= Young Storyteller of the Year =

UK storytelling competition

Official logo of the Young Storyteller of the Year competition

Young Storyteller of the Year is an annual storytelling competition in the UK for people aged between 15 and 25, which has been running since 2005. There are a range of awards, including cash prizes and performance platforms at various storytelling festivals.

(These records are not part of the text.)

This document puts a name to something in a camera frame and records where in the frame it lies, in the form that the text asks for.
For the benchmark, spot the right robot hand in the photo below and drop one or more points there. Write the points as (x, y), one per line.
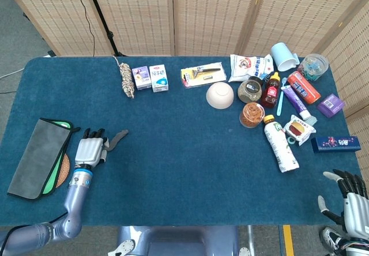
(357, 210)

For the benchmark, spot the purple milk carton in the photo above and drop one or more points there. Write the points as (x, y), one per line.
(141, 78)

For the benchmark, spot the grey green folded pouch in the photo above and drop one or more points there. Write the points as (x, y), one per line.
(37, 158)

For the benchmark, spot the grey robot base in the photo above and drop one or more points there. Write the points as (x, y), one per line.
(178, 241)

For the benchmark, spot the packaged bread snack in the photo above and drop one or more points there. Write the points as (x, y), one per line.
(299, 129)

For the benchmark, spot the beige upturned bowl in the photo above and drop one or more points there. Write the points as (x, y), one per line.
(219, 96)

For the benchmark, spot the light blue toothbrush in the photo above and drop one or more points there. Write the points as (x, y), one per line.
(280, 103)

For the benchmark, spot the white snack bag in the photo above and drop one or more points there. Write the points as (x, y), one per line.
(248, 67)

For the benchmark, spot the black tripod stand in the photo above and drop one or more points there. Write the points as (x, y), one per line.
(99, 11)

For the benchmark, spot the light blue mug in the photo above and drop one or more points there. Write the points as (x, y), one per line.
(284, 55)

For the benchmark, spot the purple toothpaste tube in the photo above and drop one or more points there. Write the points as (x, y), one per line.
(295, 101)

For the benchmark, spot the brown sauce bottle yellow cap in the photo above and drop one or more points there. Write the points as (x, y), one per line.
(271, 94)

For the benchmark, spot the white blue milk carton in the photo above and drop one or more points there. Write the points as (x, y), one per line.
(158, 78)

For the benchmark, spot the purple small box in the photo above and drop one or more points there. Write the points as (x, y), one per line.
(331, 105)

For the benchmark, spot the white drink bottle yellow cap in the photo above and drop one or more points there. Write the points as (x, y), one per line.
(281, 146)

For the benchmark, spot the glass spice jar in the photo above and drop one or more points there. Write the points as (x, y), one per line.
(249, 91)

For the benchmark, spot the dark blue long box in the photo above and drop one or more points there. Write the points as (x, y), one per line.
(335, 144)

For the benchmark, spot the red orange tube can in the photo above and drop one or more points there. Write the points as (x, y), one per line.
(304, 87)

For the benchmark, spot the blue table cloth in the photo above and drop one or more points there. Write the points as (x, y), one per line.
(184, 166)

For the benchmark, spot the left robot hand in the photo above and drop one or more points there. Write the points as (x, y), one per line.
(89, 152)

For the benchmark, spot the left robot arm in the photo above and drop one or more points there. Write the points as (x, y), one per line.
(73, 204)

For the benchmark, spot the grey putty strip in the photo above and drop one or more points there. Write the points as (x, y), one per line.
(118, 137)

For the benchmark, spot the razor on yellow card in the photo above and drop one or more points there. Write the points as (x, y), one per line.
(201, 75)

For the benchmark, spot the clear jar of clips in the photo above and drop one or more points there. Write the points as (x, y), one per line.
(314, 67)

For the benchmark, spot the black white sneaker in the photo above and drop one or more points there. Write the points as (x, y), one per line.
(330, 238)

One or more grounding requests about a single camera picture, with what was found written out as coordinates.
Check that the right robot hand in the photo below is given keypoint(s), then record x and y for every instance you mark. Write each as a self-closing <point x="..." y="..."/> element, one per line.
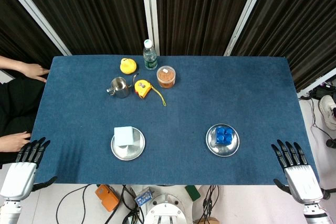
<point x="302" y="182"/>

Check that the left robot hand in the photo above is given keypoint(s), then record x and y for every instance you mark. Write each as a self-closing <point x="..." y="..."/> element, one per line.
<point x="18" y="179"/>

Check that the person's left hand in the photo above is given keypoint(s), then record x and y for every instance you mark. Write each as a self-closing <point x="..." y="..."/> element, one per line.
<point x="32" y="70"/>

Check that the person's right hand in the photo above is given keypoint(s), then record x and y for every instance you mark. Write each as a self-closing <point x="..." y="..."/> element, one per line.
<point x="10" y="142"/>

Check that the blue toy brick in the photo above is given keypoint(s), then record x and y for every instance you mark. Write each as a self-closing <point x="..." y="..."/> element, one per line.
<point x="223" y="135"/>

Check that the light blue cube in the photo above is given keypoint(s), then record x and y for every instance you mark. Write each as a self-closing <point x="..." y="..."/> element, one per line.
<point x="123" y="135"/>

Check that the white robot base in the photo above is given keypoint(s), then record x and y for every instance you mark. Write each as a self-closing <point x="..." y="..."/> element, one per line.
<point x="168" y="208"/>

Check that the person's left forearm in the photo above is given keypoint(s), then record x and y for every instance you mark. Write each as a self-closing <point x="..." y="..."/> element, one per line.
<point x="9" y="63"/>

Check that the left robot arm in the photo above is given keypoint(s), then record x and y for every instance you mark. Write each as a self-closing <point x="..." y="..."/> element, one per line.
<point x="9" y="212"/>

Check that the person's black clothing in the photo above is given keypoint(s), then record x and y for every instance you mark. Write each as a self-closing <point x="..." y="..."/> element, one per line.
<point x="15" y="103"/>

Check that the black pleated curtain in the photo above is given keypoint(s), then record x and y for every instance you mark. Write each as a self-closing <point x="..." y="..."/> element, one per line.
<point x="15" y="30"/>
<point x="199" y="11"/>
<point x="296" y="24"/>
<point x="92" y="11"/>

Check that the white sneaker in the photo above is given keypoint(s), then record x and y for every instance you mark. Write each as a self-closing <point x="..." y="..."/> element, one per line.
<point x="328" y="111"/>

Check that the round metal plate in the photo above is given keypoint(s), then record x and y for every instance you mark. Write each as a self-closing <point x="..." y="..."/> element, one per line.
<point x="223" y="150"/>
<point x="130" y="151"/>

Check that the stainless steel spouted pitcher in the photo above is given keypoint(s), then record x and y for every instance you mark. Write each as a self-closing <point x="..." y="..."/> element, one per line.
<point x="120" y="89"/>

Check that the orange handheld device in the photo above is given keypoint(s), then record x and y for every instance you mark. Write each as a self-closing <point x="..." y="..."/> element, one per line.
<point x="107" y="197"/>

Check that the black power adapter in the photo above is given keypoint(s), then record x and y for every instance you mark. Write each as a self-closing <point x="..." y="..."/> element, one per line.
<point x="325" y="91"/>

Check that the yellow pear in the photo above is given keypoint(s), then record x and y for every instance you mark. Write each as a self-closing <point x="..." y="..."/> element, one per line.
<point x="128" y="66"/>

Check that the green rectangular object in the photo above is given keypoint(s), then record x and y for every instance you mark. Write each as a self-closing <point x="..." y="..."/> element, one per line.
<point x="193" y="193"/>

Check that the yellow tape measure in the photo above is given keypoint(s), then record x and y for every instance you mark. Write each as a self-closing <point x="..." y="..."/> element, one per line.
<point x="142" y="88"/>

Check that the clear plastic water bottle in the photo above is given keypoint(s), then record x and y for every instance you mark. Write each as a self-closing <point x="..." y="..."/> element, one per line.
<point x="150" y="58"/>

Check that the blue and white box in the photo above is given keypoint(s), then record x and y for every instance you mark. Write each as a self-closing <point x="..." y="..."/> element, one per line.
<point x="144" y="197"/>

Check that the clear jar of rubber bands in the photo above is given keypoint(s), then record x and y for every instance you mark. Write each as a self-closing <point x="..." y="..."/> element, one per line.
<point x="166" y="77"/>

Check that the blue table cloth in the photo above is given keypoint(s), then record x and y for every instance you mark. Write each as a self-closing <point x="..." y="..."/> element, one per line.
<point x="183" y="113"/>

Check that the white frame post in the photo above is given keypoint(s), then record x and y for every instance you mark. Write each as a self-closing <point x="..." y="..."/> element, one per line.
<point x="246" y="11"/>
<point x="34" y="11"/>
<point x="149" y="11"/>
<point x="317" y="82"/>

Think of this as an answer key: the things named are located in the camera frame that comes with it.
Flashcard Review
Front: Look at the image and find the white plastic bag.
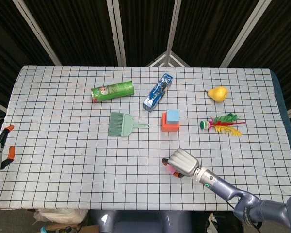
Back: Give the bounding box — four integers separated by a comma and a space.
33, 208, 89, 233

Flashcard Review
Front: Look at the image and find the dark folding partition screen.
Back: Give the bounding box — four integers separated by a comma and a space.
0, 0, 291, 119

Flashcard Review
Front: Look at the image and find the white checkered tablecloth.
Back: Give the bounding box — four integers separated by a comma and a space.
0, 65, 291, 211

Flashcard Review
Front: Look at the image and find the blue cookie box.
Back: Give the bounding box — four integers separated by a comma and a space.
142, 73, 174, 113

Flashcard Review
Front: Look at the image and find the yellow toy pear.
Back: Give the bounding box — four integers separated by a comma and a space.
204, 86, 228, 103

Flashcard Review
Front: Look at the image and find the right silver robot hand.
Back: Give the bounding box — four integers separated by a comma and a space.
162, 148, 201, 180

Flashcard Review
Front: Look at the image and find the green hand brush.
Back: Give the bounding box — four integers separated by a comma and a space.
108, 111, 151, 138

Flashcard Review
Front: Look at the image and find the black trash bin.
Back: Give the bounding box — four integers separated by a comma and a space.
205, 211, 244, 233

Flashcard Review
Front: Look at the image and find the green chip can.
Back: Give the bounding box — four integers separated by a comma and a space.
91, 81, 135, 104

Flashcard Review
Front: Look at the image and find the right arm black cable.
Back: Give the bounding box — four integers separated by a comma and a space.
223, 196, 263, 230

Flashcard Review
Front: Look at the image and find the orange foam cube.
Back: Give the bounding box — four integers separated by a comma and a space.
161, 112, 181, 133

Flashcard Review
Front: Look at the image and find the black printed arm strap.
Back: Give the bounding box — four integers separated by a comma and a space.
242, 206, 254, 225

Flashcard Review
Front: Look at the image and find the brown cardboard box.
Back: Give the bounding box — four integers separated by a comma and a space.
40, 224, 100, 233

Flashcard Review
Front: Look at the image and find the grey-blue robot torso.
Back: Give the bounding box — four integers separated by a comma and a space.
88, 210, 192, 233

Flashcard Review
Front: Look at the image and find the colourful feather shuttlecock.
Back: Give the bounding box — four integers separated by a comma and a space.
200, 113, 246, 138

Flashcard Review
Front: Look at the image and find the blue foam cube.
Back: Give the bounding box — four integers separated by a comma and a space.
166, 109, 180, 125

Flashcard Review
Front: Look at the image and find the dark blue table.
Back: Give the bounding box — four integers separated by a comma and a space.
269, 69, 291, 175

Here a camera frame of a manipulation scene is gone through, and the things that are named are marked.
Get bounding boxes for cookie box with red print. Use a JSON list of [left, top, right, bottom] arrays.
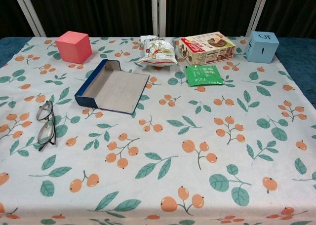
[[178, 32, 237, 66]]

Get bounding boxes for black curtain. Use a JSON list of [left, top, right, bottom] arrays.
[[0, 0, 316, 38]]

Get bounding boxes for white snack bag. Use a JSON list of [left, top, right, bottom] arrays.
[[137, 35, 178, 67]]

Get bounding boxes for white frame post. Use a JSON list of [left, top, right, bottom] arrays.
[[151, 0, 167, 37], [245, 0, 271, 37], [11, 0, 46, 37]]

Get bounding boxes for blue cardboard box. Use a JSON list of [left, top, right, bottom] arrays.
[[74, 59, 151, 115]]

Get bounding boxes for light blue numbered cube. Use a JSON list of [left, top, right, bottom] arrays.
[[246, 31, 280, 63]]

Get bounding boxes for pink cube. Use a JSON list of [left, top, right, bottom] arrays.
[[55, 31, 90, 63]]

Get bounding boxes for green tea sachet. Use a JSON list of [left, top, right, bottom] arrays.
[[185, 65, 225, 87]]

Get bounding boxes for floral tablecloth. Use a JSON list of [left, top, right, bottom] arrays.
[[0, 35, 316, 225]]

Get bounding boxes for black frame eyeglasses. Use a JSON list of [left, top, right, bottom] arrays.
[[36, 100, 57, 152]]

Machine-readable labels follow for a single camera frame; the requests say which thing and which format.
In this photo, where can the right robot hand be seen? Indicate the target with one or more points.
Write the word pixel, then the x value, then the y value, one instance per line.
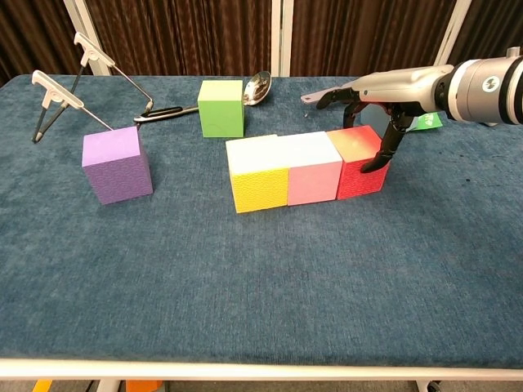
pixel 400 90

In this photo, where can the red foam cube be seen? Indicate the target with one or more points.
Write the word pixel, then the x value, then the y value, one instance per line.
pixel 359 183

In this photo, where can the pink foam cube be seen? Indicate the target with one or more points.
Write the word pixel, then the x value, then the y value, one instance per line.
pixel 312 185

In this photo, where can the yellow pink block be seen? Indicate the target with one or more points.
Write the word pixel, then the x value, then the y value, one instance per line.
pixel 259 192

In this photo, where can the green foam cube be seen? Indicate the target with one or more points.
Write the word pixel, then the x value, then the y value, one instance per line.
pixel 220 114

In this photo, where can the purple foam cube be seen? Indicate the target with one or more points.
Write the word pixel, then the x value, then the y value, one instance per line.
pixel 118 175

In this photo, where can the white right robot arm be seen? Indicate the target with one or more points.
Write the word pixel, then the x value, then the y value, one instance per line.
pixel 490 90

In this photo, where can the green printed packet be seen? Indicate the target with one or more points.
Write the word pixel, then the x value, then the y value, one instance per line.
pixel 429 121

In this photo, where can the grey plastic spatula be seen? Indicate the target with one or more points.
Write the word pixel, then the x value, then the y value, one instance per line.
pixel 312 98

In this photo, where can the blue velvet table cloth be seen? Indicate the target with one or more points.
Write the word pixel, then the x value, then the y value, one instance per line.
pixel 261 286

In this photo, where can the black caster wheel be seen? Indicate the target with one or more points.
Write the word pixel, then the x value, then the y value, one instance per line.
pixel 434 388

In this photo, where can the small orange object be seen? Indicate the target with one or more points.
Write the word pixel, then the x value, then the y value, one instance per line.
pixel 143 386

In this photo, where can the yellow floor tape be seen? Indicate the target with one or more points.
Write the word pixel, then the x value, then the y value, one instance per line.
pixel 43 386

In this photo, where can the white partition post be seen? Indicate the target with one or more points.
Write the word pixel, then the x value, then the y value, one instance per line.
pixel 282 41
pixel 453 28
pixel 75 12

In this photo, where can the white table frame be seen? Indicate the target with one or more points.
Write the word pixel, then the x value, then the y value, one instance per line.
pixel 261 371

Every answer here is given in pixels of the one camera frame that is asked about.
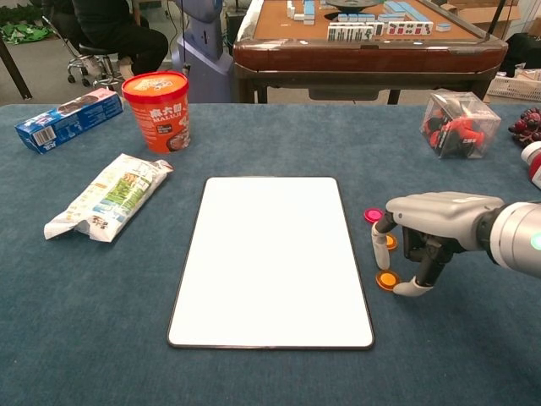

Many of these are sponsored by both organisations and individuals.

The event raises the profile of young public speakers, providing them with an annual platform and showcase.

==Winners==

The most recent winners are Jacob Williams (2015), Jake Evans (2014), Tamar Williams (2013), Banterous Potential (Sam Aitken and Jon Wingard) (2012), Polly Tisdall (2011), Samuel Aitken & Jonathan Wingard (2010), Wilf Merttens (2009), Tom Bland (2008) and Rachel Rose Reid (2007), who is a storytelling hit in more than one capital (London Evening Standard).

==Partnership==

The event is supported by the Traditional Arts Team and the Society for Storytelling. It has been supported financially by Arts Council England and Birmingham City Council, and in 2011-12 received a grant from the Paul Hamlyn Foundation to produce Pass It On, a complete resource for teaching storytelling to young people. As of 2015, the event is managed by NOYS (National Organisation of Young Storytellers).